The morning after my accident, Esther (whose birthday I'd ruined, and who is also a social worker) started a fund to buy me new glasses. _fool had a jar out at his party the day after my accident. The day I got home, Shawn told me the total: a little over $700. I started to cry. I know I've told people that I have some of the most awesome and generous friends in the world, but still, I was just amazed and moved. My facebook page was covered in well-wishes and offers of visits and food, too. A friend drove me out to the mall to get my glasses, and between the optometry exam (he was extra-thorough when I told him I'd been in an accident, which was reassuring) and the frames and lenses, it was $410. And that's with the frames on sale. Stupid astigmatism. And they had to special-order the lenses, so I won't get them until tomorrow or Friday. I hate going without, I really do. I've put off being properly online for days because I wanted to wait until I could see the screen easier. Well, right now it's on the kitchen table, which puts it closer to my face than when I use it on the couch, so I can see it better, although the only reason I'm not in Typo City is that I have spell check.

The extra money is going partially to a new helmet and brighter headlights, and possibly to dental bills. I got OHP a week and a half before the accident, and between that and the hospital being a non-profit, I don't think I'll have overwhelming medical bills. But OHP is shit for dental, and one of my front teeth has discolored. (It also feels like it's in the wrong place, and oh yeah, my TMJ disorder is acting up.) In addition, of course, I had to tell unemployment that no, I didn't look for work last week, and no, I wasn't capable of working, which means no money for last week, and possibly a delay on future weeks.

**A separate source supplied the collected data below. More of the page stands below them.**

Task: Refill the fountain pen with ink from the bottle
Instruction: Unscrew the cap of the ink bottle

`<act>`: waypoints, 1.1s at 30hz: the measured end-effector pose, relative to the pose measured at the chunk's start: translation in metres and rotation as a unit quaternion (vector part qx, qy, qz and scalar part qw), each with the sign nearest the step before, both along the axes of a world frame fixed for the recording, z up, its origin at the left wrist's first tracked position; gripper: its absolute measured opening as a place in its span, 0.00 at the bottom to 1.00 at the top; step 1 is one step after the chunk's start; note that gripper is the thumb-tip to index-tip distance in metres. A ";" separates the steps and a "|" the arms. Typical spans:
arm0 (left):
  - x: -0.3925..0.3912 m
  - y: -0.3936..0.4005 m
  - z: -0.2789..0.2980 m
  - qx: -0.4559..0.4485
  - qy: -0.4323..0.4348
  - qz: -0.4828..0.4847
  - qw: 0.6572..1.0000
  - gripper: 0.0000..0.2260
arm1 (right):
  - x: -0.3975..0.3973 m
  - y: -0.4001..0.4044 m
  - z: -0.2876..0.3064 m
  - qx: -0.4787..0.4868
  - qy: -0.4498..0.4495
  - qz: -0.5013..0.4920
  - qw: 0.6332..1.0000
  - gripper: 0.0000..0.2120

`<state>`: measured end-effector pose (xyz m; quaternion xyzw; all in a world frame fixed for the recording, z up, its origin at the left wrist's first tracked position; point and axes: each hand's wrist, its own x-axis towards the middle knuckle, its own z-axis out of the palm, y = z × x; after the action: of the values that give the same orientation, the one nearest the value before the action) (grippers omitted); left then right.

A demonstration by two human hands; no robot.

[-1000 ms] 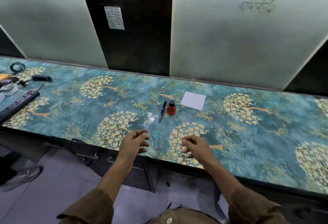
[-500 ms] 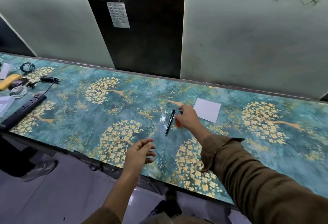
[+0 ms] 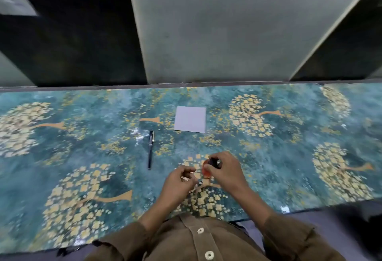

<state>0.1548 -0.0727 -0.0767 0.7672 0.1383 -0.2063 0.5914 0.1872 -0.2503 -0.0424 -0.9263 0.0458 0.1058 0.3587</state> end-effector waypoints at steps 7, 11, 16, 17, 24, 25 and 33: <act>0.021 -0.046 -0.005 0.122 -0.086 -0.205 0.967 0.24 | -0.030 -0.016 -0.009 0.008 0.015 -0.061 0.998 0.13; 0.022 -0.052 -0.004 0.143 -0.109 -0.214 0.960 0.17 | -0.030 -0.012 -0.006 0.026 0.016 -0.078 0.996 0.16; 0.021 -0.050 -0.003 0.136 -0.106 -0.195 0.965 0.20 | -0.028 -0.020 -0.009 0.041 -0.002 -0.084 0.996 0.13; 0.021 -0.051 -0.003 0.140 -0.106 -0.195 0.965 0.21 | -0.028 -0.021 -0.011 0.041 -0.011 -0.079 0.996 0.13; 0.022 -0.051 -0.006 0.133 -0.111 -0.196 0.965 0.21 | -0.023 -0.036 -0.023 0.001 -0.088 0.031 0.996 0.15; 0.022 -0.052 -0.005 0.133 -0.108 -0.195 0.966 0.21 | -0.021 -0.039 -0.024 -0.003 -0.098 0.058 0.994 0.15; 0.026 -0.051 -0.009 0.098 -0.074 -0.202 0.972 0.20 | 0.005 -0.060 -0.008 0.050 0.011 0.236 0.970 0.16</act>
<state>0.1803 -0.1234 -0.0857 0.8465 -0.0441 -0.2497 0.4681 0.1920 -0.3100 -0.0500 -0.8905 -0.1754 0.2001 0.3690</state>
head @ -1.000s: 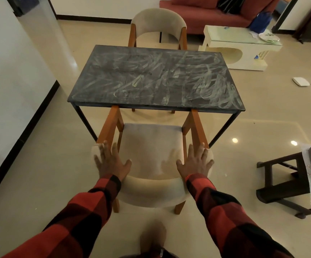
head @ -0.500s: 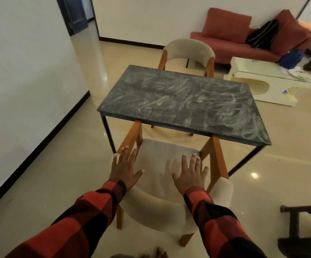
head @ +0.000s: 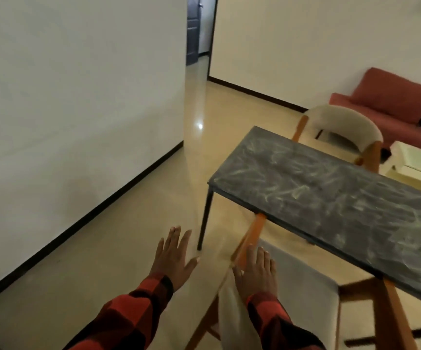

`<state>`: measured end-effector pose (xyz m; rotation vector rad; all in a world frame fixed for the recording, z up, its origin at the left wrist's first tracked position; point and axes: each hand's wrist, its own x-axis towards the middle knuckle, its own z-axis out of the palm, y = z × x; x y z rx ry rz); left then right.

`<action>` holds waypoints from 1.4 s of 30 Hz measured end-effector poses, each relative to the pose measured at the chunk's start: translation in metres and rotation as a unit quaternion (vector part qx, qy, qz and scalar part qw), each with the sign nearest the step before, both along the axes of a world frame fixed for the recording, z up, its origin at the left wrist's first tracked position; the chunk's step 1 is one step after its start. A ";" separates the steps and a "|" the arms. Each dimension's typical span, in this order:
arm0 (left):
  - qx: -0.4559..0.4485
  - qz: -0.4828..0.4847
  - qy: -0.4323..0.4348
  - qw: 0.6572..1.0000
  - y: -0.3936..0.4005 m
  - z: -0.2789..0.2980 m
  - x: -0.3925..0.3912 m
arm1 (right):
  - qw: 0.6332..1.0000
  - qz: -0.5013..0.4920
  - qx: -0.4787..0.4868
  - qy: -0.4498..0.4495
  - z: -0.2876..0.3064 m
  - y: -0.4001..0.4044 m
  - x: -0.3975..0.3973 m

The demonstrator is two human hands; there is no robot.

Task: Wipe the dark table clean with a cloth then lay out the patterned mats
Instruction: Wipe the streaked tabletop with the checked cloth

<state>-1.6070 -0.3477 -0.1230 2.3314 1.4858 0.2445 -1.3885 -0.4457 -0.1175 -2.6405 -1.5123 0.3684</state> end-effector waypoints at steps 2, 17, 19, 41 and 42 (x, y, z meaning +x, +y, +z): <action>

I hired a local lawyer who specializes in cases involving bicycles. I'm hoping to get McMenamins to pay for any medical stuff, plus possibly the dental stuff. If they say "pfft, your fault, look where you're going," I have to decide whether to sue. I'm not sure, but probably not. Of course, if I did sue, I could ask them to make those speed bumps safer/more visible, but Mark Ginsberg (the lawyer) told me that if I sue, there's no way they'll change the speed bumps until the case is settled, because that would mean acknowledging fault. Bleh.

So, yeah. LONGEST LJ POST EVER. Right now, I finish making and then eat lunch. Then I walk to a max station and go to the pharmacy and get more Wellbutrin, yay. I hope OHP pays for it. They paid for my oxycodone.